Data to process =>
——
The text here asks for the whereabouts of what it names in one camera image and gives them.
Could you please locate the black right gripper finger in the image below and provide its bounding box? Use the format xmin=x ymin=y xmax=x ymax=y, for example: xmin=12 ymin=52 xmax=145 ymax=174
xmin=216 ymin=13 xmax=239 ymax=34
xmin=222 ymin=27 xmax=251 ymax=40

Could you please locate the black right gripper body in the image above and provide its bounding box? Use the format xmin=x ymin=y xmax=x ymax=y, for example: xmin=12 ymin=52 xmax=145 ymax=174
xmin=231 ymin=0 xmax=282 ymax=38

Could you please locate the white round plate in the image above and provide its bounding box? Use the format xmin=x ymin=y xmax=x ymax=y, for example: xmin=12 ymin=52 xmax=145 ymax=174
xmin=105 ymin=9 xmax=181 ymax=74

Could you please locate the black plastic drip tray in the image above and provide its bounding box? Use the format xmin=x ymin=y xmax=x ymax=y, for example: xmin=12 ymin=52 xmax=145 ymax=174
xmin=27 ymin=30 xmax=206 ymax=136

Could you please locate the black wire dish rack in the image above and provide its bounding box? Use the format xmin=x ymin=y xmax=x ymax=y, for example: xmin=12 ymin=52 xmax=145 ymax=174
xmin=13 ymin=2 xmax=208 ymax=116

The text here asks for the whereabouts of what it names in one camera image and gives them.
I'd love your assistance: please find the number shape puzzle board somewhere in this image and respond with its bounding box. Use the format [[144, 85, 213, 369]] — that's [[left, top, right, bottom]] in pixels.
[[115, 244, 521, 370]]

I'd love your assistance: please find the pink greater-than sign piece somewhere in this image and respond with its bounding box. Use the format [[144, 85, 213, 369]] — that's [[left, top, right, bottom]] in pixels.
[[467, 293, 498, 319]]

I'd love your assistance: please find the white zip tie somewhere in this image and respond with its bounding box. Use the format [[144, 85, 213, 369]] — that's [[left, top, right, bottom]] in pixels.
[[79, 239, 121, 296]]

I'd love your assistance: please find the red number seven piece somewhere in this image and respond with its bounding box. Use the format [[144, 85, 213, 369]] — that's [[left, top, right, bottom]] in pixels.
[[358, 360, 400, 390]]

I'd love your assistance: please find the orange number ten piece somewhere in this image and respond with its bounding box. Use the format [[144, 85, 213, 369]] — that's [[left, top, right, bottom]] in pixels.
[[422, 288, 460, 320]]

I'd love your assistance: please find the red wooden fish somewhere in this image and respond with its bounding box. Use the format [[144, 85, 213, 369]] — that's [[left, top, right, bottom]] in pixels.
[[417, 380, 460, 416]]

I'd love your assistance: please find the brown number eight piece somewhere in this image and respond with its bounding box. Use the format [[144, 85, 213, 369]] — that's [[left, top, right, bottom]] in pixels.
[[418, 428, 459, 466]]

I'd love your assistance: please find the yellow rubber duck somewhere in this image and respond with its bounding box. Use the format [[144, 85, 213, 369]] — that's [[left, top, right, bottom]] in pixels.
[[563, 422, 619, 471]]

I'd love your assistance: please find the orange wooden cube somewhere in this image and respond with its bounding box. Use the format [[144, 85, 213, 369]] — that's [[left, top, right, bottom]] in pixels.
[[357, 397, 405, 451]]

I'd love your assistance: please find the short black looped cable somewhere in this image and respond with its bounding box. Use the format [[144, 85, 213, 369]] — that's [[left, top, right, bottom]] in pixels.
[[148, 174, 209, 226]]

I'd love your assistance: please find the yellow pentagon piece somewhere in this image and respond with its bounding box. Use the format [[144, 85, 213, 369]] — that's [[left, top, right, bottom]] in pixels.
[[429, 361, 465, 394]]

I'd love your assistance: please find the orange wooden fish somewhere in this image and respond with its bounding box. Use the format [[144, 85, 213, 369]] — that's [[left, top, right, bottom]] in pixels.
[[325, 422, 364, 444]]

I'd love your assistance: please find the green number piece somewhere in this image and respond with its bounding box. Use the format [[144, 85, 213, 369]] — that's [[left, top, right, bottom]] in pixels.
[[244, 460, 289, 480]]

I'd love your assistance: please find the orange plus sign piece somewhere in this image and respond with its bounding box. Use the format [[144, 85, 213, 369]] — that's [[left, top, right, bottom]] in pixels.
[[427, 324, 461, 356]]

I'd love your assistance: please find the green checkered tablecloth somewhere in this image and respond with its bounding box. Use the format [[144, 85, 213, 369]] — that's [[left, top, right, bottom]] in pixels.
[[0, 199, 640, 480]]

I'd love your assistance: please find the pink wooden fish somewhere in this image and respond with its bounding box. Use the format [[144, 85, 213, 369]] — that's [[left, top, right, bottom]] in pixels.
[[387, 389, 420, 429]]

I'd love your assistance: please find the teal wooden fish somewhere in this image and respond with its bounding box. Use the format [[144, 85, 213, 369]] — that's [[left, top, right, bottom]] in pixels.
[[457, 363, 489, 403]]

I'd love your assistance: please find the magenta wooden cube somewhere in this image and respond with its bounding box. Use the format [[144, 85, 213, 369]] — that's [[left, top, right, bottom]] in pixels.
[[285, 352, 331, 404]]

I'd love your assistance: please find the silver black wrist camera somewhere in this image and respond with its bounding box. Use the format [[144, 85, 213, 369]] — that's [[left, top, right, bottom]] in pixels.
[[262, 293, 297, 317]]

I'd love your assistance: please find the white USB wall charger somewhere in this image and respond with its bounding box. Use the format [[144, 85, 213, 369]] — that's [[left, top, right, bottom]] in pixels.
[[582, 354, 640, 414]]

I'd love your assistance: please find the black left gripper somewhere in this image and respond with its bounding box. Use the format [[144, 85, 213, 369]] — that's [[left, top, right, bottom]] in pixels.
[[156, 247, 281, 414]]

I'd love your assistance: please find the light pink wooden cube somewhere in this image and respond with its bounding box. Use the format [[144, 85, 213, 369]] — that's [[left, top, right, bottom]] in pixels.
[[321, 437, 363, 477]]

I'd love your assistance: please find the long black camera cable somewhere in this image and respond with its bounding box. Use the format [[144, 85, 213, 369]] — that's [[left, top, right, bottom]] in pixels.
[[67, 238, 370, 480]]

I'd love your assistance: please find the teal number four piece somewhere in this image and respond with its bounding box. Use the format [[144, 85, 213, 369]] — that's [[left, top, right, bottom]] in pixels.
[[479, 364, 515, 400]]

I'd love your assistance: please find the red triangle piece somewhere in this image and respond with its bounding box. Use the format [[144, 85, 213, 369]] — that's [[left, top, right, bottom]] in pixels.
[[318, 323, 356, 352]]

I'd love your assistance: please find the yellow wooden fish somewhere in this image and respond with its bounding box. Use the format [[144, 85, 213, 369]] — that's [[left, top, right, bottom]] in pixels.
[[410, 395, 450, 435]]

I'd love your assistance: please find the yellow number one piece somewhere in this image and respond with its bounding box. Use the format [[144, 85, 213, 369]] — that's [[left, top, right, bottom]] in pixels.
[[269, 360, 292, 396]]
——
Exercise => All the lines above should be written out once more, exactly.

The completed task =>
The text here asks for the whereabouts of what it names in one camera image and gives them.
Could you please locate the black right gripper finger in the image below and provide its bounding box? Use the format xmin=x ymin=y xmax=x ymax=y, for example: xmin=12 ymin=52 xmax=145 ymax=174
xmin=216 ymin=13 xmax=239 ymax=34
xmin=222 ymin=27 xmax=251 ymax=40

Could you please locate the black right gripper body in the image above and provide its bounding box? Use the format xmin=x ymin=y xmax=x ymax=y, for example: xmin=12 ymin=52 xmax=145 ymax=174
xmin=231 ymin=0 xmax=282 ymax=38

Could you please locate the white round plate in the image above and provide its bounding box? Use the format xmin=x ymin=y xmax=x ymax=y, for example: xmin=12 ymin=52 xmax=145 ymax=174
xmin=105 ymin=9 xmax=181 ymax=74

Could you please locate the black plastic drip tray in the image above and provide its bounding box? Use the format xmin=x ymin=y xmax=x ymax=y, for example: xmin=12 ymin=52 xmax=145 ymax=174
xmin=27 ymin=30 xmax=206 ymax=136

Could you please locate the black wire dish rack in the image above and provide its bounding box? Use the format xmin=x ymin=y xmax=x ymax=y, for example: xmin=12 ymin=52 xmax=145 ymax=174
xmin=13 ymin=2 xmax=208 ymax=116

The text here asks for the whereabouts of what it names in one camera image and gives them.
I'd love your assistance: please find the number shape puzzle board somewhere in this image and respond with its bounding box. Use the format [[144, 85, 213, 369]] — that's [[left, top, right, bottom]] in pixels.
[[115, 244, 521, 370]]

I'd love your assistance: please find the pink greater-than sign piece somewhere in this image and respond with its bounding box. Use the format [[144, 85, 213, 369]] — that's [[left, top, right, bottom]] in pixels.
[[467, 293, 498, 319]]

I'd love your assistance: please find the white zip tie somewhere in this image and respond with its bounding box. Use the format [[144, 85, 213, 369]] — that's [[left, top, right, bottom]] in pixels.
[[79, 239, 121, 296]]

I'd love your assistance: please find the red number seven piece somewhere in this image and respond with its bounding box. Use the format [[144, 85, 213, 369]] — that's [[left, top, right, bottom]] in pixels.
[[358, 360, 400, 390]]

I'd love your assistance: please find the orange number ten piece somewhere in this image and respond with its bounding box. Use the format [[144, 85, 213, 369]] — that's [[left, top, right, bottom]] in pixels.
[[422, 288, 460, 320]]

I'd love your assistance: please find the red wooden fish somewhere in this image and respond with its bounding box. Use the format [[144, 85, 213, 369]] — that's [[left, top, right, bottom]] in pixels.
[[417, 380, 460, 416]]

I'd love your assistance: please find the brown number eight piece somewhere in this image and respond with its bounding box. Use the format [[144, 85, 213, 369]] — that's [[left, top, right, bottom]] in pixels.
[[418, 428, 459, 466]]

I'd love your assistance: please find the yellow rubber duck somewhere in this image and respond with its bounding box. Use the format [[144, 85, 213, 369]] — that's [[left, top, right, bottom]] in pixels.
[[563, 422, 619, 471]]

I'd love your assistance: please find the orange wooden cube somewhere in this image and respond with its bounding box. Use the format [[144, 85, 213, 369]] — that's [[left, top, right, bottom]] in pixels.
[[357, 397, 405, 451]]

I'd love your assistance: please find the short black looped cable somewhere in this image and respond with its bounding box. Use the format [[144, 85, 213, 369]] — that's [[left, top, right, bottom]] in pixels.
[[148, 174, 209, 226]]

I'd love your assistance: please find the yellow pentagon piece somewhere in this image and respond with its bounding box. Use the format [[144, 85, 213, 369]] — that's [[left, top, right, bottom]] in pixels.
[[429, 361, 465, 394]]

I'd love your assistance: please find the orange wooden fish somewhere in this image and respond with its bounding box. Use the format [[144, 85, 213, 369]] — that's [[left, top, right, bottom]] in pixels.
[[325, 422, 364, 444]]

I'd love your assistance: please find the green number piece somewhere in this image and respond with its bounding box. Use the format [[144, 85, 213, 369]] — that's [[left, top, right, bottom]] in pixels.
[[244, 460, 289, 480]]

I'd love your assistance: please find the orange plus sign piece somewhere in this image and respond with its bounding box. Use the format [[144, 85, 213, 369]] — that's [[left, top, right, bottom]] in pixels.
[[427, 324, 461, 356]]

I'd love your assistance: please find the green checkered tablecloth somewhere in this image and respond with its bounding box. Use the format [[144, 85, 213, 369]] — that's [[left, top, right, bottom]] in pixels.
[[0, 199, 640, 480]]

I'd love your assistance: please find the pink wooden fish somewhere in this image and respond with its bounding box. Use the format [[144, 85, 213, 369]] — that's [[left, top, right, bottom]] in pixels.
[[387, 389, 420, 429]]

I'd love your assistance: please find the teal wooden fish somewhere in this image and respond with its bounding box. Use the format [[144, 85, 213, 369]] — that's [[left, top, right, bottom]] in pixels.
[[457, 363, 489, 403]]

I'd love your assistance: please find the magenta wooden cube somewhere in this image and respond with its bounding box. Use the format [[144, 85, 213, 369]] — that's [[left, top, right, bottom]] in pixels.
[[285, 352, 331, 404]]

I'd love your assistance: please find the silver black wrist camera somewhere in this image and respond with its bounding box. Use the format [[144, 85, 213, 369]] — that's [[left, top, right, bottom]] in pixels.
[[262, 293, 297, 317]]

I'd love your assistance: please find the white USB wall charger somewhere in this image and respond with its bounding box. Use the format [[144, 85, 213, 369]] — that's [[left, top, right, bottom]] in pixels.
[[582, 354, 640, 414]]

I'd love your assistance: please find the black left gripper somewhere in this image and respond with its bounding box. Use the format [[144, 85, 213, 369]] — that's [[left, top, right, bottom]] in pixels.
[[156, 247, 281, 414]]

I'd love your assistance: please find the light pink wooden cube somewhere in this image and respond with its bounding box. Use the format [[144, 85, 213, 369]] — that's [[left, top, right, bottom]] in pixels.
[[321, 437, 363, 477]]

I'd love your assistance: please find the long black camera cable somewhere in this image and respond with its bounding box. Use the format [[144, 85, 213, 369]] — that's [[left, top, right, bottom]] in pixels.
[[67, 238, 370, 480]]

I'd love your assistance: please find the teal number four piece somewhere in this image and respond with its bounding box. Use the format [[144, 85, 213, 369]] — that's [[left, top, right, bottom]] in pixels.
[[479, 364, 515, 400]]

I'd love your assistance: please find the red triangle piece somewhere in this image and respond with its bounding box. Use the format [[144, 85, 213, 369]] — that's [[left, top, right, bottom]] in pixels.
[[318, 323, 356, 352]]

I'd love your assistance: please find the yellow wooden fish somewhere in this image and respond with its bounding box. Use the format [[144, 85, 213, 369]] — that's [[left, top, right, bottom]] in pixels.
[[410, 395, 450, 435]]

I'd love your assistance: please find the yellow number one piece somewhere in this image and respond with its bounding box. Use the format [[144, 85, 213, 369]] — that's [[left, top, right, bottom]] in pixels.
[[269, 360, 292, 396]]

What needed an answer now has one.